Significant Changes in Crawler Crane Technology

Significant Changes in Crawler Crane Technology

excavator machine at an excavation areaCrawler cranes have seen many adjustments and remodeling to become the powerful lifting units we know today. From its 100-ton lifting capacity in 1947, it can now hoist more than 3000 tons of load.

While crawler cranes have become one of the most important machines in the construction sector, their operating and owning overheads can be quite costly. Still, they are the preferred choice especially for jobs that require lifting certain types of loads. Lampson, a trusted crawler crane company in Houston, shares a brief history of this reliable machine.

Early Design

In 1911, the Bucyrus Company designed and manufactured the first crawler crane. A gasoline engine powered the machine, which was known as the Type 14. It features a 4.27-meter diameter swing ring and an 18.3-meter lattice boom.

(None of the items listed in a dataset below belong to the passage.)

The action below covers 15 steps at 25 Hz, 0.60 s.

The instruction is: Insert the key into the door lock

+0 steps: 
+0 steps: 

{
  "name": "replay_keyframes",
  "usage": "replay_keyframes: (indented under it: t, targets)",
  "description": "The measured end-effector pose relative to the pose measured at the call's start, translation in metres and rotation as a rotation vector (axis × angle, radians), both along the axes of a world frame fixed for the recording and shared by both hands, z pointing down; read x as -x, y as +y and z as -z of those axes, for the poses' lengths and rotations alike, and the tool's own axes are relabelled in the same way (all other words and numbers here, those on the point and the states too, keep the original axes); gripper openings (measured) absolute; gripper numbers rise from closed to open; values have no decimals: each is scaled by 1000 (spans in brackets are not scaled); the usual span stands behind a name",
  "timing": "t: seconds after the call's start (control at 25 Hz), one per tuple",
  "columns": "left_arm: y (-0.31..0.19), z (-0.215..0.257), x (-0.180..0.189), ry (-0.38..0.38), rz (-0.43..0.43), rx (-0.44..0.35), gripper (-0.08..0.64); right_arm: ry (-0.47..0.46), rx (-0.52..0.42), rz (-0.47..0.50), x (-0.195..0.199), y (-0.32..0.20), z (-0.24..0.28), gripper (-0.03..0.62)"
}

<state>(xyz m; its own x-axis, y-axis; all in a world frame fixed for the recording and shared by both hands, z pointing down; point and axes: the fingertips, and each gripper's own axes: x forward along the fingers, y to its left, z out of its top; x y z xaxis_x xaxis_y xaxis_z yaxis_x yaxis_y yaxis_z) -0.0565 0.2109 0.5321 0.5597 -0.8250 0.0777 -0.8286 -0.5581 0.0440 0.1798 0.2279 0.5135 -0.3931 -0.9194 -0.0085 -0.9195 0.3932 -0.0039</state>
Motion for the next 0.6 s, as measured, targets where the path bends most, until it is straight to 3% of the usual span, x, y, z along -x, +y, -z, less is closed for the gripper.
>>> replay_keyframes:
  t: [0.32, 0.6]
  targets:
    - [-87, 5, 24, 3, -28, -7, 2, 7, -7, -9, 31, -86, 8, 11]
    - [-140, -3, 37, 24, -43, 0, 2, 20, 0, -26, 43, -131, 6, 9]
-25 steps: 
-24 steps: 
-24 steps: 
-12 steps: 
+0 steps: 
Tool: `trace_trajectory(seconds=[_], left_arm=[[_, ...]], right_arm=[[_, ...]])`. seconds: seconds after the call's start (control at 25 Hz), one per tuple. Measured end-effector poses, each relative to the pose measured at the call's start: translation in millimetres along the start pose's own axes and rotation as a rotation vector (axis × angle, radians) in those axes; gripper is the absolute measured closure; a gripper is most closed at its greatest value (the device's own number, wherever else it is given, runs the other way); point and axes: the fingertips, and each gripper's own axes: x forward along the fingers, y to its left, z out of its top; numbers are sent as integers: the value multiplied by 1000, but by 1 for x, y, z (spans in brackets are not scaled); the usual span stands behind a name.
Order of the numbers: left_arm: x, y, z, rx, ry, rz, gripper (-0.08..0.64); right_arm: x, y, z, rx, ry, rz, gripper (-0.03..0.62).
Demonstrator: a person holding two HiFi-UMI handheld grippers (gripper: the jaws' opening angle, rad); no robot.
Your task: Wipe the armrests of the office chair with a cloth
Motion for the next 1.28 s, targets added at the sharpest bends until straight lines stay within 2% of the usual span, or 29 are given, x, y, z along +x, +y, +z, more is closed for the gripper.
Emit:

The standard 47-ton crawler crane has then improved significantly in the coming years, transitioning from electric and steam engines to diesel and gasoline. The timber beams have also been replaced by extended steel lattice booms that can outspread up to hundreds of meters, with a lifting capacity reaching up to 3,600 tons.

Changes in Ergonomics

The most significant change to the first deign of crawler cranes is ergonomics. To operate a unit in the early 1920s, you would have to be a steam or mechanical engineer. The job was physically taxing, requiring more than 10 hours every day, without proper protection, and under harsh weather conditions.

The first concept of gasoline-powered, heavy-duty lifting cranes mounted on a tracked movable platform was introduced in 1914. Several years later, the initial excavator with diesel engine debuted. In the late 1960s, Jim Montgomery and Archer Brown invented the counterweight, a feature that is still used in modern crawler cranes.

Thanks to the adjustments made since crawler cranes first came out, the construction industry can benefit immensely from the incredible power of these machines. They have come a long way since the 1910s, and engineers continue to look for ways to improve the system.